* [Data for this task]:

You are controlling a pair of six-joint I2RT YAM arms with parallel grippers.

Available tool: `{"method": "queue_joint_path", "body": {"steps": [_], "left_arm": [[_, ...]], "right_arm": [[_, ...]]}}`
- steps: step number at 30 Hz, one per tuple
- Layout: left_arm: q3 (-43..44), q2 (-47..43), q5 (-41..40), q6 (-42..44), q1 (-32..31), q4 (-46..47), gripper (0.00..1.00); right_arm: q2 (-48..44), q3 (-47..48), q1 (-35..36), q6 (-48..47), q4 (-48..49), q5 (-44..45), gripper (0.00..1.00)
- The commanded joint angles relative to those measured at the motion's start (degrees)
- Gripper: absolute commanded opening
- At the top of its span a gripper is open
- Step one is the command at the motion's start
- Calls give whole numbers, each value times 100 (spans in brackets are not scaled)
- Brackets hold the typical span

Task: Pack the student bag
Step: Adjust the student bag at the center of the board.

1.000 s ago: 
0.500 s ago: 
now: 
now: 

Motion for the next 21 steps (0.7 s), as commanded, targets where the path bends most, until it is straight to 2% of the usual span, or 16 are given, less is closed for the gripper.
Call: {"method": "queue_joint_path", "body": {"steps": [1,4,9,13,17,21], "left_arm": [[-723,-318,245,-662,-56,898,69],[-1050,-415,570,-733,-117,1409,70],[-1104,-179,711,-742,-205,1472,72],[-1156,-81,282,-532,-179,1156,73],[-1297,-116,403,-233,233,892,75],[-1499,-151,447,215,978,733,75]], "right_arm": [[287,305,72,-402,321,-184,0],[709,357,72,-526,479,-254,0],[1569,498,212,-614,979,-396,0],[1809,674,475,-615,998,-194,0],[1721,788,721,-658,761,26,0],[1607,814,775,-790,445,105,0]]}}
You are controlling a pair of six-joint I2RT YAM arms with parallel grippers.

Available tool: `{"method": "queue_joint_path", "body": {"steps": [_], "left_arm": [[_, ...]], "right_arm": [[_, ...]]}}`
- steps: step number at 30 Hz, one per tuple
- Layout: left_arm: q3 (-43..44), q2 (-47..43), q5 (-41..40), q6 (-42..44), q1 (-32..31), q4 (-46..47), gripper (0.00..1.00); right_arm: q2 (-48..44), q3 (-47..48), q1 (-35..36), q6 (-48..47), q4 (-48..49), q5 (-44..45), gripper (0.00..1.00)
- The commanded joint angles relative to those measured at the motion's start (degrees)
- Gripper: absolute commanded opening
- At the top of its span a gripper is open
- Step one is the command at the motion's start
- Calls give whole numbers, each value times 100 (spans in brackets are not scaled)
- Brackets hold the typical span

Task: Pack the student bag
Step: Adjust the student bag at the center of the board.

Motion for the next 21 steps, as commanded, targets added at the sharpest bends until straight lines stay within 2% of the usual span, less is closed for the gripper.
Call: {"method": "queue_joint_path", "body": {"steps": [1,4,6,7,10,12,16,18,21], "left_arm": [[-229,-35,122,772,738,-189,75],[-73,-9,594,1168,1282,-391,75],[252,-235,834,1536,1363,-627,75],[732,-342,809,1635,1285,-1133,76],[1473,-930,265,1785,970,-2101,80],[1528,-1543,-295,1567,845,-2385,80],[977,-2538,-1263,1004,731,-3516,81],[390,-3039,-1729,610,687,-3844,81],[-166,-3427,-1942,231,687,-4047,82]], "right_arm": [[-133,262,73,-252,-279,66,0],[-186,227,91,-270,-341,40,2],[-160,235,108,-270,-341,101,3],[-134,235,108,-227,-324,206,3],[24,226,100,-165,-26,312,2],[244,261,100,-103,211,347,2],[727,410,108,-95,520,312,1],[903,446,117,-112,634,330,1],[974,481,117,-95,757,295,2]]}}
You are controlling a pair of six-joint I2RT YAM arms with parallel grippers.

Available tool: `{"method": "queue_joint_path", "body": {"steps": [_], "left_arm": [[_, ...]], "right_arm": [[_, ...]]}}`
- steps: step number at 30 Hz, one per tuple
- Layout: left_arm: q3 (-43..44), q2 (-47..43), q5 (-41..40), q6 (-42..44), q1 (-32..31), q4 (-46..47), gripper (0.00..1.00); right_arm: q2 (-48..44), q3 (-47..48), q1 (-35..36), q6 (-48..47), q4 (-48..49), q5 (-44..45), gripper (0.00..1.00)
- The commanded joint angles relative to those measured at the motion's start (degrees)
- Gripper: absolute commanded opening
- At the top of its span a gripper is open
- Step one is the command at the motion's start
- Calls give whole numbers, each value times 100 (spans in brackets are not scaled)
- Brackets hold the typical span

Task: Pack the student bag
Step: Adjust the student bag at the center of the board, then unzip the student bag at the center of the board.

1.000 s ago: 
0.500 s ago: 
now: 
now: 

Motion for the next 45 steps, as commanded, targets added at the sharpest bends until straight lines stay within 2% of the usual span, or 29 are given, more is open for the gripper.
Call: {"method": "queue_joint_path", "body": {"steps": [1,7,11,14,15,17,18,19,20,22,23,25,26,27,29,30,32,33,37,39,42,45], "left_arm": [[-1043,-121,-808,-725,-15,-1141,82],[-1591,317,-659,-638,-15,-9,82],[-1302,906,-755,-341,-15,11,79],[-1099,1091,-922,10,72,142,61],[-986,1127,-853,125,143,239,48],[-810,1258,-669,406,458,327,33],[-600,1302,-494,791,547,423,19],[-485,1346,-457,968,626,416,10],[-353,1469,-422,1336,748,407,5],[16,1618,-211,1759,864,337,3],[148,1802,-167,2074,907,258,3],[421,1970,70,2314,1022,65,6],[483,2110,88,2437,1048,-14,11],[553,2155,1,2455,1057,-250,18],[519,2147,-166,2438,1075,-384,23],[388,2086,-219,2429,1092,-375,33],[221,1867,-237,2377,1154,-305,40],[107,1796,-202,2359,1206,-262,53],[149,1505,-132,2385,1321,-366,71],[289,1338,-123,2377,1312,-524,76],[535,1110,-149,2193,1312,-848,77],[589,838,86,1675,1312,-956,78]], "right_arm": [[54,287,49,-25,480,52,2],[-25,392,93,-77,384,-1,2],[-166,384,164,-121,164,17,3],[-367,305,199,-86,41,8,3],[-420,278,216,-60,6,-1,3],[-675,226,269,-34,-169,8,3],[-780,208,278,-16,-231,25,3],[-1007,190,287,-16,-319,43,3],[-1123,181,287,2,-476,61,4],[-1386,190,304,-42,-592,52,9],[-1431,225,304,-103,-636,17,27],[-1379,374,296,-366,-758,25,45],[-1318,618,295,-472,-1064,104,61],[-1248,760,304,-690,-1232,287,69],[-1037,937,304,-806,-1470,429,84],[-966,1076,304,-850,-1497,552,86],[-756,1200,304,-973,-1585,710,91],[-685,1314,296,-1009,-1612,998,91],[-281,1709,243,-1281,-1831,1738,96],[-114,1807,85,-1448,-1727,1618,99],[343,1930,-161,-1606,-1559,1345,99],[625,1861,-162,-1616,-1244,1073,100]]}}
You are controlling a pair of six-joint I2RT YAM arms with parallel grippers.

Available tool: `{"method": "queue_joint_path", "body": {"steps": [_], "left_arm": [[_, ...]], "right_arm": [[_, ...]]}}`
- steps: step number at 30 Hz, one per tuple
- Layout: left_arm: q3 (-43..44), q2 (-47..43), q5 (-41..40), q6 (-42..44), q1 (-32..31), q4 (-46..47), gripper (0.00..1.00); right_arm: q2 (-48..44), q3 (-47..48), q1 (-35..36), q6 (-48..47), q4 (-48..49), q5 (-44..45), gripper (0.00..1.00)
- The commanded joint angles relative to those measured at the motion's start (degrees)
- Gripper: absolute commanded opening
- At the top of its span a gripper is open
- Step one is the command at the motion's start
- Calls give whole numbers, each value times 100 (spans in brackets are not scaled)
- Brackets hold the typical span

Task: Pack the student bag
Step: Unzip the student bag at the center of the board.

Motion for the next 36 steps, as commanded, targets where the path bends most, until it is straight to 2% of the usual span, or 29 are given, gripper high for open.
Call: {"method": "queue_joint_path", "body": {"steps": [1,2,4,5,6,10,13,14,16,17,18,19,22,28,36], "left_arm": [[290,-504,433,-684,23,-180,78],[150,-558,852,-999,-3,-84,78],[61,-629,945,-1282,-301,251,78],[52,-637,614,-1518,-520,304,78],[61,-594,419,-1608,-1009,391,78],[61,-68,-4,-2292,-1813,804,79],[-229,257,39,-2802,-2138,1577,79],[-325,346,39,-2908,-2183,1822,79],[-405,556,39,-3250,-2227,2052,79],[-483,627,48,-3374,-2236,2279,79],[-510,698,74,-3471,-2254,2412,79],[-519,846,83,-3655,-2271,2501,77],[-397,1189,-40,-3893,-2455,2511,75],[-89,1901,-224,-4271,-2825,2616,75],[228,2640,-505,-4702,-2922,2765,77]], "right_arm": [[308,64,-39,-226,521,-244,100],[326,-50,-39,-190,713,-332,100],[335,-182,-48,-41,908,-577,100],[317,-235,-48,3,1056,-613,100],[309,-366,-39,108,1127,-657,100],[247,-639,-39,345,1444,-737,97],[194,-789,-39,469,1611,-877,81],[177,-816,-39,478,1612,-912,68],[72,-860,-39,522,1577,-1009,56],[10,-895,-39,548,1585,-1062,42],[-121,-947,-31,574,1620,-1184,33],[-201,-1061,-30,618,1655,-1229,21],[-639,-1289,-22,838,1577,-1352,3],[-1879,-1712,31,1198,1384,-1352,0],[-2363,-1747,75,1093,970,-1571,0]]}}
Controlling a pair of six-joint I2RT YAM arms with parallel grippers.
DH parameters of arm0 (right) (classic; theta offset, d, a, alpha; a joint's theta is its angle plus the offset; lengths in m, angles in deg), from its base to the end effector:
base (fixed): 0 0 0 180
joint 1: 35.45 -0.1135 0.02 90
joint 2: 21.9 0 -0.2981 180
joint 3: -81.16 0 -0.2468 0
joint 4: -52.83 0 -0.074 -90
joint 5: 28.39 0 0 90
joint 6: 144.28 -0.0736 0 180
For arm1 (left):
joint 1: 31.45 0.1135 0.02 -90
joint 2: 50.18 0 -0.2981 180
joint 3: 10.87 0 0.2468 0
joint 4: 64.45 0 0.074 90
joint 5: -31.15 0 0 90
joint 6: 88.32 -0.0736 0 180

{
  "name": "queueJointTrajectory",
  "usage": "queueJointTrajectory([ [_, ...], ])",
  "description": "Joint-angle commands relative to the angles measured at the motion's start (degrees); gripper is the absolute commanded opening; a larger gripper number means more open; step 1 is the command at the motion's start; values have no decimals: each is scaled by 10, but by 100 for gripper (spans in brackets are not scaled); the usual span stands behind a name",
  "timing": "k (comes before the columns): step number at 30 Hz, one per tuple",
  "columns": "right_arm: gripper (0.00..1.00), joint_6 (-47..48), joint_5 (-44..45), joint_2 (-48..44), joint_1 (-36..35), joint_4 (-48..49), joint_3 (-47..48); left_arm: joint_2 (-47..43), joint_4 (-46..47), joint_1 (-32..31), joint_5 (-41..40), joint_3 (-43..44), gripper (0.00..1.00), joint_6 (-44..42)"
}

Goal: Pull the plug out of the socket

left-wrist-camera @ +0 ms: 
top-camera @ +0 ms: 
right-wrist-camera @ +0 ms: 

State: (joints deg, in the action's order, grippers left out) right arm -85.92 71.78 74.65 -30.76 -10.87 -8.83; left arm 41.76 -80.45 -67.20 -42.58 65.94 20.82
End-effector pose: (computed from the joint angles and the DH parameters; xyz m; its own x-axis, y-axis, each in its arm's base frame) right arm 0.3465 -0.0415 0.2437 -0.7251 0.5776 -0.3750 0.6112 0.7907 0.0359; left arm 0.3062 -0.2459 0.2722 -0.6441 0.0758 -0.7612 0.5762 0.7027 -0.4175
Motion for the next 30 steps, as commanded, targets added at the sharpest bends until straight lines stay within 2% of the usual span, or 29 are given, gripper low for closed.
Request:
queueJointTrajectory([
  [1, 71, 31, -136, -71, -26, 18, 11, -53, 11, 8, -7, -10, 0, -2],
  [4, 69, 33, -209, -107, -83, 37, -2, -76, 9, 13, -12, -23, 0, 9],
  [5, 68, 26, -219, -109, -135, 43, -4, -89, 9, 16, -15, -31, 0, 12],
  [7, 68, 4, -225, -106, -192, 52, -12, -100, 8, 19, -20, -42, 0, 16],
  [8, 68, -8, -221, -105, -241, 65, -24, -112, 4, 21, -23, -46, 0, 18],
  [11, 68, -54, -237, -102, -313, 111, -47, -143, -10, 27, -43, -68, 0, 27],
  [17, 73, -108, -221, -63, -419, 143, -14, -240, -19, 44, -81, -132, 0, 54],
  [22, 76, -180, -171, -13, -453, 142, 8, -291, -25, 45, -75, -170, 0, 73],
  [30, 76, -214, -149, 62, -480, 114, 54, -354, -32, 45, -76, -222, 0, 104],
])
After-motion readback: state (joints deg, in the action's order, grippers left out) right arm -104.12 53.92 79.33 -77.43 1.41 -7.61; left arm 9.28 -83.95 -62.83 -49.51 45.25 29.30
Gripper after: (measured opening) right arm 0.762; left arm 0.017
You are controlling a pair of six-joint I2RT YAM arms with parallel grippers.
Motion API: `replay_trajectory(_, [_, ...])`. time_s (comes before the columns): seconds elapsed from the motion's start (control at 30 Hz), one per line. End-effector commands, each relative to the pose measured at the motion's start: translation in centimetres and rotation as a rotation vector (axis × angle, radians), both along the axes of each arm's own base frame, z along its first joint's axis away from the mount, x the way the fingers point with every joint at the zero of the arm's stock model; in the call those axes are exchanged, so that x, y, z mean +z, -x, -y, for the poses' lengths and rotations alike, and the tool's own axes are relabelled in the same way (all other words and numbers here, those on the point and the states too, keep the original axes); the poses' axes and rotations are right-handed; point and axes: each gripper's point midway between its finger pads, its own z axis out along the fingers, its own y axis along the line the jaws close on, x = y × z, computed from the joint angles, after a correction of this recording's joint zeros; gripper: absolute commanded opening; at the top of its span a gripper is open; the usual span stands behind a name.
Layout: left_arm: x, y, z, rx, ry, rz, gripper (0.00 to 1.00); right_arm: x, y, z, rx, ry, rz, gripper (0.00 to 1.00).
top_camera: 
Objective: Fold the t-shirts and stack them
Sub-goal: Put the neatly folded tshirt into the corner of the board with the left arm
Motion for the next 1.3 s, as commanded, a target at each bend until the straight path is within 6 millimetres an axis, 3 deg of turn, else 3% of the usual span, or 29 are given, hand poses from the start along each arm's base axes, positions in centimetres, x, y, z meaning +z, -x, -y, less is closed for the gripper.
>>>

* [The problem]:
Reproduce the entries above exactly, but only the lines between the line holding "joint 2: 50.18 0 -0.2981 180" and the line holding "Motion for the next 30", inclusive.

* [Solution]:
joint 2: 50.18 0 -0.2981 180
joint 3: 10.87 0 0.2468 0
joint 4: 64.45 0 0.074 90
joint 5: -31.15 0 0 90
joint 6: 88.32 -0.0736 0 180

{
  "name": "queueJointTrajectory",
  "usage": "queueJointTrajectory([ [_, ...], ])",
  "description": "Joint-angle commands relative to the angles measured at the motion's start (degrees); gripper is the absolute commanded opening; a larger gripper number means more open; step 1 is the command at the motion's start; values have no decimals: each is scaled by 10, but by 100 for gripper (spans in brackets are not scaled); the usual span stands behind a name",
  "timing": "k (comes before the columns): step number at 30 Hz, one per tuple",
  "columns": "right_arm: gripper (0.00..1.00), joint_6 (-47..48), joint_5 (-44..45), joint_2 (-48..44), joint_1 (-36..35), joint_4 (-48..49), joint_3 (-47..48); left_arm: joint_2 (-47..43), joint_4 (-46..47), joint_1 (-32..31), joint_5 (-41..40), joint_3 (-43..44), gripper (0.00..1.00), joint_6 (-44..42)"
}

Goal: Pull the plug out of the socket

left-wrist-camera @ +0 ms: 
top-camera @ +0 ms: 
right-wrist-camera @ +0 ms: 

State: (joints deg, in the action's order, grippers left out) right arm -85.92 71.78 74.65 -30.76 -10.87 -8.83; left arm 41.76 -80.45 -67.20 -42.58 65.94 20.82
End-effector pose: (computed from the joint angles and the DH parameters; xyz m; its own x-axis, y-axis, each in its arm's base frame) right arm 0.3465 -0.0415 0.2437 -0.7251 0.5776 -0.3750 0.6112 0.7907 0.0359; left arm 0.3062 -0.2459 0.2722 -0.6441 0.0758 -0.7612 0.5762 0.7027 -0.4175
Motion for the next 30 steps, as commanded, targets added at the sharpest bends until straight lines stay within 2% of the usual span, or 29 are given, gripper low for closed.

There is nothing further in this answer.